A recent study published in PLoS Medicine determines the effects of gabapentinoids in chronic low back pain.

Chronic low back pain is widely prevalent and in the majority of people, it is nonspecific in nature. Among the chronic conditions, chronic low back pain is noted to be the leading cause of years lived with disability. Gabapentin (GB) and Pregabalin (PG) are medications known as gabapentinoids that have been shown to be helpful in neuropathic pain conditions. Despite a lack of clear rationale, the use of gabapentinoids in chronic low back pain has significantly increased.

In a recent meta-analysis study published in PLoS Medicine, researchers examined the existing literature and strength of evidence to determine the usefulness of either PG or GB in decreasing pain and improving functions, and their potential adverse effects in patients with predominant chronic low back pain.

Researchers searched the electronic databases of MEDLINE, EMBASE, and from their inception until December 20th, 2016. The researchers included randomized control trials reporting the use of gabapentinoids in adult patients for the treatment of chronic low back pain of more than three months in duration.
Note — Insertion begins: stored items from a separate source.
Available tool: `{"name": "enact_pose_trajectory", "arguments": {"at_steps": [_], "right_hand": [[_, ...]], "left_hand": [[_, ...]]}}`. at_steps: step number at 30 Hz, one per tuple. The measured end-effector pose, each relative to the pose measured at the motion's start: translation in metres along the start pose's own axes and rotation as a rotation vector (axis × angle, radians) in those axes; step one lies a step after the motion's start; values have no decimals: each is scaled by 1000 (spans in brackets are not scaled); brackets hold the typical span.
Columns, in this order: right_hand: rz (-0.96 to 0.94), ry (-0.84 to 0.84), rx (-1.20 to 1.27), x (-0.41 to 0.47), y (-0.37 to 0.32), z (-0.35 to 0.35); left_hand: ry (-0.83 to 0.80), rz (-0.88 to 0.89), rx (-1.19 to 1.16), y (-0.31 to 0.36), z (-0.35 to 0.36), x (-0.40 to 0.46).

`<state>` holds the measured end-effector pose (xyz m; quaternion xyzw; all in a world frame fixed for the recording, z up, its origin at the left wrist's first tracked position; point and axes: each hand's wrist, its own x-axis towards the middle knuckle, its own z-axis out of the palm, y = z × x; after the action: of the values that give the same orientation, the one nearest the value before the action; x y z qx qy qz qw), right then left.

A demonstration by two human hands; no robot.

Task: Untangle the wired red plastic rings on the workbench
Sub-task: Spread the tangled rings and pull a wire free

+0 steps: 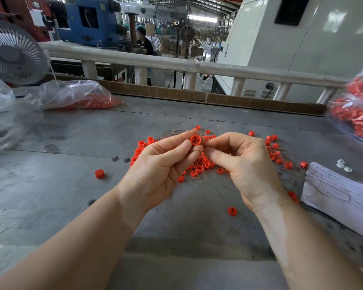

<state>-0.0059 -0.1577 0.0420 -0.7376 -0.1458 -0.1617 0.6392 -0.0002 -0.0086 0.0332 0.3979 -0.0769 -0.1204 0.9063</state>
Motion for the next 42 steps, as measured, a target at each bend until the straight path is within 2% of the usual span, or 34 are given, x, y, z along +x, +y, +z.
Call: {"name": "enact_pose_trajectory", "arguments": {"at_steps": [24, 33, 42], "right_hand": [[90, -8, 132, 0, -2, 0], [298, -116, 373, -1, -3, 1], [423, -146, 455, -1, -1, 0]], "left_hand": [[-10, -21, -12, 1, 4, -3], [-23, -20, -43, 0, 4, -4], [-55, -15, -48, -2, 3, -4]]}}
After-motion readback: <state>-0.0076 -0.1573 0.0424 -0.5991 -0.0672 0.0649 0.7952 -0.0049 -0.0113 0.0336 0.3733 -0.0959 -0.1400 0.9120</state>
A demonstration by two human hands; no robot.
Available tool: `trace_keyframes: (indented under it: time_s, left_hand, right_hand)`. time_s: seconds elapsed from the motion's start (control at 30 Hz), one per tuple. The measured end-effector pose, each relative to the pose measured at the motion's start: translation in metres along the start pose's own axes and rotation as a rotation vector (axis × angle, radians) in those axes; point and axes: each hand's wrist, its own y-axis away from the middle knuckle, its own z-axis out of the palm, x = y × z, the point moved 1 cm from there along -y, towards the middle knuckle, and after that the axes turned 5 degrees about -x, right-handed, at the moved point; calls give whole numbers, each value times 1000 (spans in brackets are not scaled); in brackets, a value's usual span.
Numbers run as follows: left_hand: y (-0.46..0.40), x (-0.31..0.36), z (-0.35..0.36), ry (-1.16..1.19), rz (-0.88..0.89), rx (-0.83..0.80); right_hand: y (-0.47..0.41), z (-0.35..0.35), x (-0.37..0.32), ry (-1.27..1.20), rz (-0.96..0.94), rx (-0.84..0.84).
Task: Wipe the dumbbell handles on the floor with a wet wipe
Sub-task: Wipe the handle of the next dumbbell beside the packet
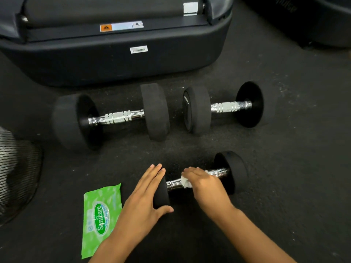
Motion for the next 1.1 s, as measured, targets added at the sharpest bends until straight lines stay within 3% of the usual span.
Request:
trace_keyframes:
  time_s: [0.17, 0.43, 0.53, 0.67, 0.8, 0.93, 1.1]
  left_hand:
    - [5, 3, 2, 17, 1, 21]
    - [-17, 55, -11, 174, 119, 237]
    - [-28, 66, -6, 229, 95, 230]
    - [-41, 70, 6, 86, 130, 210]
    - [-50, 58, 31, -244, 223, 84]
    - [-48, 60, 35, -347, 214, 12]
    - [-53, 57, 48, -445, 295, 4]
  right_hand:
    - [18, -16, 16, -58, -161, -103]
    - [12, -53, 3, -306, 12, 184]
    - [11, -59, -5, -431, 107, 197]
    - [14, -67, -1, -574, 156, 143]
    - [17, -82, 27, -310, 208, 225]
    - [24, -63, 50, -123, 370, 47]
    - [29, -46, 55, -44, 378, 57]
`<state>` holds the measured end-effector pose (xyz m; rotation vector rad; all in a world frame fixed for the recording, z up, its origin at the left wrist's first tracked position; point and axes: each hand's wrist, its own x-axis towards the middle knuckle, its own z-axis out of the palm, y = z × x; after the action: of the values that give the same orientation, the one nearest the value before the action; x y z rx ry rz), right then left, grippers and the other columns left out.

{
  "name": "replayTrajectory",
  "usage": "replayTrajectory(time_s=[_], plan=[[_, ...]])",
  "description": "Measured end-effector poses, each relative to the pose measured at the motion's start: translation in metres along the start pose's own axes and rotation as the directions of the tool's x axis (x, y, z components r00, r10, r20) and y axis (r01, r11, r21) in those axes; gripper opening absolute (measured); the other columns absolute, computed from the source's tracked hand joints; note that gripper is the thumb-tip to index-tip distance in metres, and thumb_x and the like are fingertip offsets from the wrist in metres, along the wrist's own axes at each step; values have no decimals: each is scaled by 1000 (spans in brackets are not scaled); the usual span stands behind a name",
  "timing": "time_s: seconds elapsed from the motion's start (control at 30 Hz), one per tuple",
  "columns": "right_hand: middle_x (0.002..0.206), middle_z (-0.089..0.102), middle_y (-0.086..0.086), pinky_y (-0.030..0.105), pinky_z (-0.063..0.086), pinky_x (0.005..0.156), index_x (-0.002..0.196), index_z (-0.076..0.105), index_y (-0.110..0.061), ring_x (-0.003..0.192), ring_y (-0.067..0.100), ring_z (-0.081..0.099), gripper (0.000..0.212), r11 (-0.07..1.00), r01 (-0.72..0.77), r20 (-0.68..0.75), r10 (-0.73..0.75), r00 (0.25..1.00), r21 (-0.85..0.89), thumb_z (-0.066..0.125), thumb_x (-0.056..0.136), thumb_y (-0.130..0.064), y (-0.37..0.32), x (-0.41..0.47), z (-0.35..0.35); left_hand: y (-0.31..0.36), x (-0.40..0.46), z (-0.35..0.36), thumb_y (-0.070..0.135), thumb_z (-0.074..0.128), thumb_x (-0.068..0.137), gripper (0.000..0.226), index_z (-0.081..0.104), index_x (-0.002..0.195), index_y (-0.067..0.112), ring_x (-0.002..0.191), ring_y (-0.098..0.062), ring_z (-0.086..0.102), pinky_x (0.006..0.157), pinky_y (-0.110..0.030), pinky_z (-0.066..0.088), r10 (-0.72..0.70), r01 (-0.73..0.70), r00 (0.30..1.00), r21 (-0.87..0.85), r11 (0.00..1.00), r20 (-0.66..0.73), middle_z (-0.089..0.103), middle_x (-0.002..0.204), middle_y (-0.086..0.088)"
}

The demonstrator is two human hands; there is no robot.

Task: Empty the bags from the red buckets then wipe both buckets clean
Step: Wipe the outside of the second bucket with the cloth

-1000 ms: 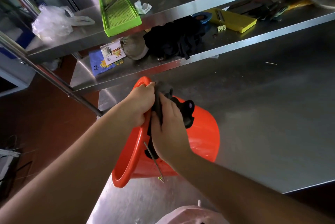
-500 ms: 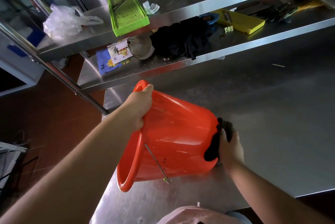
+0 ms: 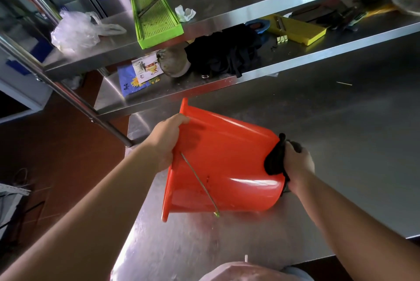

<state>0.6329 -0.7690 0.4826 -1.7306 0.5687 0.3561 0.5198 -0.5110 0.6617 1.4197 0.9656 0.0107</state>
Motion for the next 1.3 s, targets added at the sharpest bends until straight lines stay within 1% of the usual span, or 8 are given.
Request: replayTrajectory(time_s=[0.1,0.23,0.43,0.57,0.73,0.9,1.1,1.3], plan=[[105,68,8,32,48,71,119,65,-19,88,30,64,47,999,-25,-32,24,999,-23,57,84,-50,-6,11,-1,-10,2,-4,17,57,101,26,75,118,9,87,-32,77,89,-52,62,80,-78,995,-38,996,55,77,107,-19],[107,70,13,34,49,75,118,68,-18,91,33,65,44,996,-60,-54,57,997,-68,56,88,-48,-7,20,0,-36,-5,-6,60,56,100,40,58,139,54,107,-32,77,91,-56,62,90,-92,984,5,996,157,79,119,-4],[88,70,12,28,44,56,103,72,-14,64,28,62,40,997,-64,8,65,998,-49,54,83,-43,-7,21,5,-21,-4,-3,37,64,95,30,72,116,17,76,-36,78,71,-54,64,83,-81,995,-48,996,51,79,91,-18],[91,68,14,32,45,59,107,70,-13,67,29,61,39,995,-81,17,82,997,-58,54,85,-41,-1,20,8,-24,-5,-13,37,59,105,21,76,119,37,102,-35,78,78,-47,65,48,-34,965,-56,998,256,78,116,-14],[112,69,10,36,51,84,126,60,-24,99,33,65,39,970,142,18,-142,990,-196,54,91,-41,-3,-6,6,-27,-6,-4,59,52,104,33,64,133,49,105,-38,77,93,-62,59,31,-29,979,-13,999,202,78,119,-10],[133,61,15,44,40,105,140,55,-12,122,37,54,44,735,562,123,-561,818,-380,57,98,-24,-15,-65,23,-18,0,2,58,52,102,32,70,125,45,101,-40,77,88,-65,60,10,-10,988,0,1000,153,78,114,-15],[126,64,0,43,41,102,139,56,-20,117,24,55,50,482,865,411,-767,493,-138,63,91,-34,-60,-139,68,-12,7,13,60,50,102,41,63,135,41,106,-33,75,97,-60,58,41,-44,996,33,999,75,76,119,-9],[140,52,3,47,38,105,148,46,-18,126,27,48,57,417,895,445,-779,442,-159,59,96,-38,-63,-160,89,-6,13,8,63,54,95,48,69,130,34,113,-28,73,108,-49,54,33,-34,999,93,995,9,75,123,-7]])
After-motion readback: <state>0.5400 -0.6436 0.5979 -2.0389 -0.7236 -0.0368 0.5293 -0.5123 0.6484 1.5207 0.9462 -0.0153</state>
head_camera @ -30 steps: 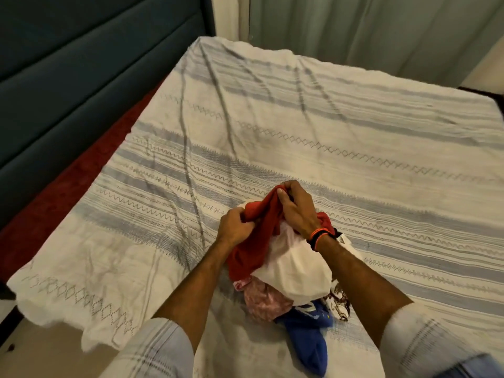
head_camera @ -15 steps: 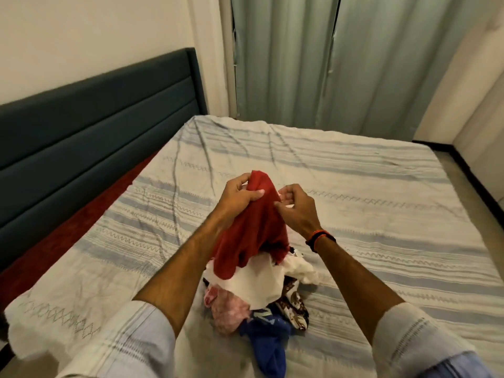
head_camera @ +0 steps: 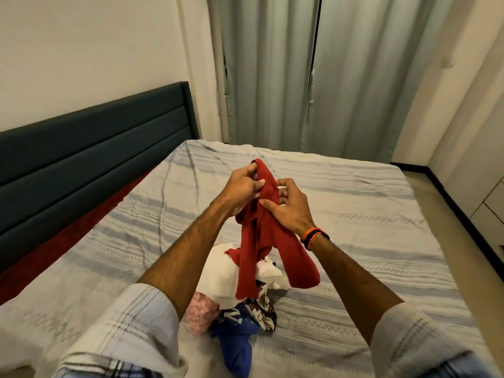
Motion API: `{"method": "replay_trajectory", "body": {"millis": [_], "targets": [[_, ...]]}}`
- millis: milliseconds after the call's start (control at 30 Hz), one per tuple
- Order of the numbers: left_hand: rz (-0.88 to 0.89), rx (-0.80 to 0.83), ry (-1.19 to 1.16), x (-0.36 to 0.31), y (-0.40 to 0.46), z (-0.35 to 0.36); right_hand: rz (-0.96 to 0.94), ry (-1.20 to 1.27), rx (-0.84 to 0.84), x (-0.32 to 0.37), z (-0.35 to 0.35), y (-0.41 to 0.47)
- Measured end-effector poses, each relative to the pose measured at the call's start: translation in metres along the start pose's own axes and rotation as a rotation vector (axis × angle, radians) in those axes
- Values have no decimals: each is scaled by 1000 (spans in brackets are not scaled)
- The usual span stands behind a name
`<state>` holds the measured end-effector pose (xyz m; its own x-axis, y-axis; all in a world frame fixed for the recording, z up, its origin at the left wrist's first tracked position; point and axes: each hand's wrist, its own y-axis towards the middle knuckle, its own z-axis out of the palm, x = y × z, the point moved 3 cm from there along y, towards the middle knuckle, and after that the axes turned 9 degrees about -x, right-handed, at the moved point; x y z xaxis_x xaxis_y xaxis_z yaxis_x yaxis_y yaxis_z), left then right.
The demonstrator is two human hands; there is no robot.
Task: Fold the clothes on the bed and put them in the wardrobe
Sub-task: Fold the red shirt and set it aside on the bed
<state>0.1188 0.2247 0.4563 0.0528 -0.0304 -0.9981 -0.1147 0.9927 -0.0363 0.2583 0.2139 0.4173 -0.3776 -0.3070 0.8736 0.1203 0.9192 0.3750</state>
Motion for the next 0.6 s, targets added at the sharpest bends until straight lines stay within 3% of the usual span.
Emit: {"method": "replay_trajectory", "body": {"millis": [167,300,600], "targets": [[6,-58,-42,5,15,13,-22,-49,-4,-7,-23,26],[39,27,-2,16,34,20,-61,-41,-46,-12,-34,53],[136,-93,649,61,67,25,98,363,-71,-1,-51,87]]}}
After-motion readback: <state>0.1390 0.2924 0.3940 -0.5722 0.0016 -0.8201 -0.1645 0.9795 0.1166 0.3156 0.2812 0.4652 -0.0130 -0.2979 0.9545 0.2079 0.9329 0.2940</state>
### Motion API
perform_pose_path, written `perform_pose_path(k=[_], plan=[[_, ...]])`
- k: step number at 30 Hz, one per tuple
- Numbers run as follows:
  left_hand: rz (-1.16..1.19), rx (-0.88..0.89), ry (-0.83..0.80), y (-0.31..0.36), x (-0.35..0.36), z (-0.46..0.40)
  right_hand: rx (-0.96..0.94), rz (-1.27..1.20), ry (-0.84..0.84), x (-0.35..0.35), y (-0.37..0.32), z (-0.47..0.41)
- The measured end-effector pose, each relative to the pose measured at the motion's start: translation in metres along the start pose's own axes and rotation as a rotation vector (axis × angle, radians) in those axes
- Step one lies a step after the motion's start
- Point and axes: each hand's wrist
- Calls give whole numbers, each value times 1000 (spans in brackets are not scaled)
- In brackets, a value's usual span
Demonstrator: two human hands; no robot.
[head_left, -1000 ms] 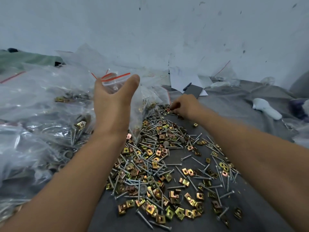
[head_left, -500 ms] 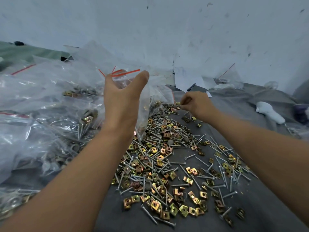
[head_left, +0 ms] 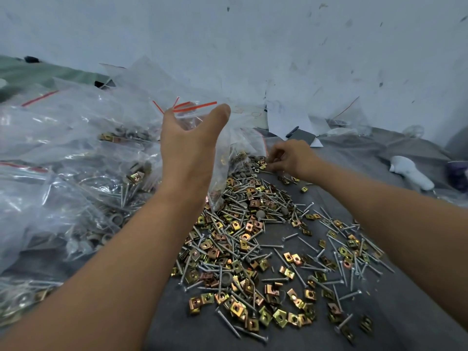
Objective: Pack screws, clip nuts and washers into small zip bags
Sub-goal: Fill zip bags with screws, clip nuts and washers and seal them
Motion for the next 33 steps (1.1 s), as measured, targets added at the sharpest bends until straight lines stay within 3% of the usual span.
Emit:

The study selection and data extraction were performed independently by paired reviewers.

The outcomes were guided by Initiative on Methods, Measurement and Pain Assessment in Clinical Trials guidelines, with pain relief and safety as the primary outcomes.  The GRADE (Grading of Recommendations Assessment, Development, and Evaluation) was used to assess the quality of evidence.

Out of 1,385 citations, only eight studies were randomized controlled trials and were thus included. Based on the interventions and comparators, studies were analyzed in three different groups: GB compared with placebo, PG compared with other types of analgesic medication, and PG as an adjuvant (a medication added to an existing treatment program).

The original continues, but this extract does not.